> _ASSIGNMENT_
Take the lines below from the first through the one that contains "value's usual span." and copy them exactly.

Records from a dataset:
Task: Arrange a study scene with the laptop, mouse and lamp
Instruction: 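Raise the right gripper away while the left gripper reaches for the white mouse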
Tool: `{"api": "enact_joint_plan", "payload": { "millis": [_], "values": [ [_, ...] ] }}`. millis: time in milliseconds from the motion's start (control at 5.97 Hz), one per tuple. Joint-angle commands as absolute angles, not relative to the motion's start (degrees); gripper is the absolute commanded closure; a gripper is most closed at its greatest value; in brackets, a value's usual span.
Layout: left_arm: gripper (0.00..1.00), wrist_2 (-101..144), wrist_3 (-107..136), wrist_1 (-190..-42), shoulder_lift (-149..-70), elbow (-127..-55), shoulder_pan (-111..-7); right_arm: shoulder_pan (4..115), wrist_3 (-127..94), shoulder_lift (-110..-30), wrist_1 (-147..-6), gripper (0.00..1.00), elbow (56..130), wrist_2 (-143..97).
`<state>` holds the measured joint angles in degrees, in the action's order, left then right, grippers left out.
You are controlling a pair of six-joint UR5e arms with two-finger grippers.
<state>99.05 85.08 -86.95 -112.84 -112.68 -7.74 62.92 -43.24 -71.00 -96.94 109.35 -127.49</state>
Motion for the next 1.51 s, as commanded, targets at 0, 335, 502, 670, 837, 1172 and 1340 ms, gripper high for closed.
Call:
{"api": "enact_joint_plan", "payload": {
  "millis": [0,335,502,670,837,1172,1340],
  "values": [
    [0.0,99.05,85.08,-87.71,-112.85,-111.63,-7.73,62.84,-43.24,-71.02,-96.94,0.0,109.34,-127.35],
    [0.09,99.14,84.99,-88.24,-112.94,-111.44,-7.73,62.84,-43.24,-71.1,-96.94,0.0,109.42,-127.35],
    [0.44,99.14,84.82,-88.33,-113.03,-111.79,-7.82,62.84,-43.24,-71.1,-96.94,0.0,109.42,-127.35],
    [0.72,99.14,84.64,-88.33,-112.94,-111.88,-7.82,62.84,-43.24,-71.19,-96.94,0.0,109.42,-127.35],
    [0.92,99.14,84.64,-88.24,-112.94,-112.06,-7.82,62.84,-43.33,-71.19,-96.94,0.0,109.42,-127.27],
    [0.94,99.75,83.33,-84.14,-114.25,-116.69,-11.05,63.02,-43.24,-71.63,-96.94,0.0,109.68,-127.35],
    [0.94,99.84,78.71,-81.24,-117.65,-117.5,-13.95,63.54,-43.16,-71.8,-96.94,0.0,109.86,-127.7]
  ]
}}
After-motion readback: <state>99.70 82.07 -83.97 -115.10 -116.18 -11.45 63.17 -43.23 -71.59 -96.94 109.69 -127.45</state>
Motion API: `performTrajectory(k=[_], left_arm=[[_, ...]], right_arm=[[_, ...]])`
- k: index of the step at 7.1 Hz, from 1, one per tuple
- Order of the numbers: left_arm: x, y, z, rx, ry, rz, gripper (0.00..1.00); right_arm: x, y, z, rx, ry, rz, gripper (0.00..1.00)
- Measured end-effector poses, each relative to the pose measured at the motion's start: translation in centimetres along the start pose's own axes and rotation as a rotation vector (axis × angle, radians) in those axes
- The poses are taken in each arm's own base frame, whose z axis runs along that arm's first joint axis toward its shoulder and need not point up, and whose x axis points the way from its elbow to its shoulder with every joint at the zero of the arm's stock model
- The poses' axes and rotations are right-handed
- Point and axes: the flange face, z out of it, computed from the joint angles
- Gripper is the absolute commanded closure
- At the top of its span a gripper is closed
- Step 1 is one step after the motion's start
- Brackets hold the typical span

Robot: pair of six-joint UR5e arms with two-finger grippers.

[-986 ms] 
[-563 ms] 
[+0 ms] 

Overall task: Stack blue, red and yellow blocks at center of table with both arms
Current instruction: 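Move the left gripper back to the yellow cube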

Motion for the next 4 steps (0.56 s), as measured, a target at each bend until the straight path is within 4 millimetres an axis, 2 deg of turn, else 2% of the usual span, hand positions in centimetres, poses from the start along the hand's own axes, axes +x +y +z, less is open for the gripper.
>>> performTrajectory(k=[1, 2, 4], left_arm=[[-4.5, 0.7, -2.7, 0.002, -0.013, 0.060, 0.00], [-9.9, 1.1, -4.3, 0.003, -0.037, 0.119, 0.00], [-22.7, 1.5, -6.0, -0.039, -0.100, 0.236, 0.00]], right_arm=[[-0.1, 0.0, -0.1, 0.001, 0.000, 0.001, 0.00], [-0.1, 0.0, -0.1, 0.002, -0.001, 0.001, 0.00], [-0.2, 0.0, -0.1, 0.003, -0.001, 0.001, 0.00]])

> _WRITTEN RESPONSE_
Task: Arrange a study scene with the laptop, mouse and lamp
Instruction: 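Raise the right gripper away while the left gripper reaches for the white mouse
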Tool: `{"api": "enact_joint_plan", "payload": { "millis": [_], "values": [ [_, ...] ] }}`. millis: time in milliseconds from the motion's start (control at 5.97 Hz), one per tuple. Joint-angle commands as absolute angles, not relative to the motion's start (degrees); gripper is the absolute commanded closure; a gripper is most closed at its greatest value; in brackets, a value's usual span.

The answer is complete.